Exercise directions »
Below is a listing; restate from it, character for character, the lines beginning at the line holding "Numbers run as" and ending at the line holding "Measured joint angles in", both included.

Dataset records »
============

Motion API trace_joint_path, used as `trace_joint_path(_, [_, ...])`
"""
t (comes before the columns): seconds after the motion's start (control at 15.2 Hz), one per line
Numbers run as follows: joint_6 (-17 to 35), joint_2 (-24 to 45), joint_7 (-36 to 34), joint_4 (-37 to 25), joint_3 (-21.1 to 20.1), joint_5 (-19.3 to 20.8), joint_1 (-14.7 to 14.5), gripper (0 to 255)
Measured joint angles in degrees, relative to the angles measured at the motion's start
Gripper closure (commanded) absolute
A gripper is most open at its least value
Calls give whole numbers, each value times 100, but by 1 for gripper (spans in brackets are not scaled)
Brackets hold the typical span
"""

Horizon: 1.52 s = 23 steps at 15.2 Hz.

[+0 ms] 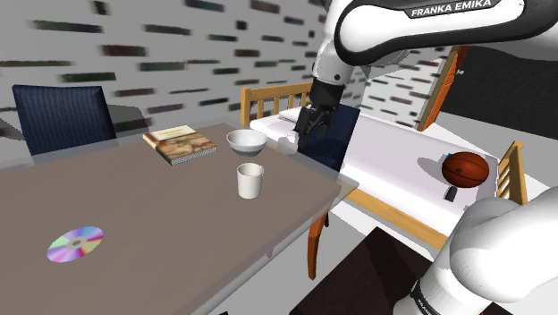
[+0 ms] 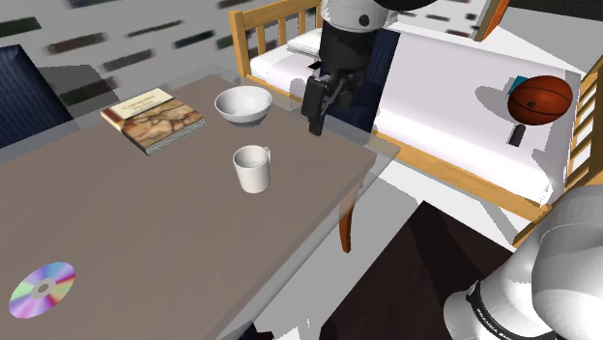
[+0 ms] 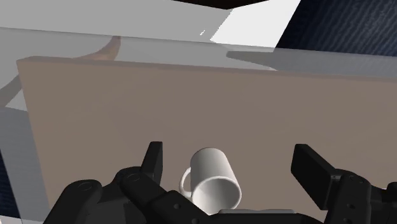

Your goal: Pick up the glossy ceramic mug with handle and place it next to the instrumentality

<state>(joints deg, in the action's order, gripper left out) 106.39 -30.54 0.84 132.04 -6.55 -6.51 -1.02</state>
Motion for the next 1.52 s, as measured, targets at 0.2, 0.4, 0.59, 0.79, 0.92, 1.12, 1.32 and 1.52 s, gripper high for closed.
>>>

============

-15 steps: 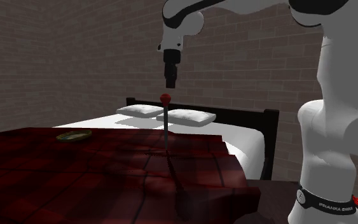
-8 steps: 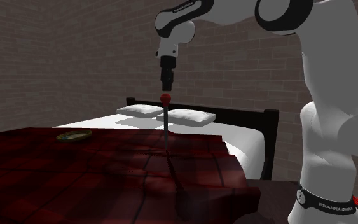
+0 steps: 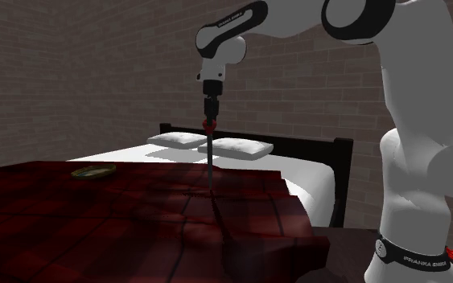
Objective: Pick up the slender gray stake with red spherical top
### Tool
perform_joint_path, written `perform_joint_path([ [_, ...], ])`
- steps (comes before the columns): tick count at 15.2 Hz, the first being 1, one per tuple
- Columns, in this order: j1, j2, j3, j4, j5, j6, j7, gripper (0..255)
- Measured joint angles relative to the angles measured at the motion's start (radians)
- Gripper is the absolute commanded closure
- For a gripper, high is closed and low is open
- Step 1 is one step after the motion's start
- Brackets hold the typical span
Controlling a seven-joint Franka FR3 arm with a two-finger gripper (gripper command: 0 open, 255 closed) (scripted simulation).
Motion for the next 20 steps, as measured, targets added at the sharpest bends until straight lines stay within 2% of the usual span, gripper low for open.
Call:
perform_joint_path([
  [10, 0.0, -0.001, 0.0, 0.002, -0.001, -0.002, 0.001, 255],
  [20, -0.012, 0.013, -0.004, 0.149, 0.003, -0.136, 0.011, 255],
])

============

Solution for this exercise »
Numbers run as follows: joint_6 (-17 to 35), joint_2 (-24 to 45), joint_7 (-36 to 34), joint_4 (-37 to 25), joint_3 (-21.1 to 20.1), joint_5 (-19.3 to 20.8), joint_1 (-14.7 to 14.5), gripper (0 to 255)
Measured joint angles in degrees, relative to the angles measured at the motion's start

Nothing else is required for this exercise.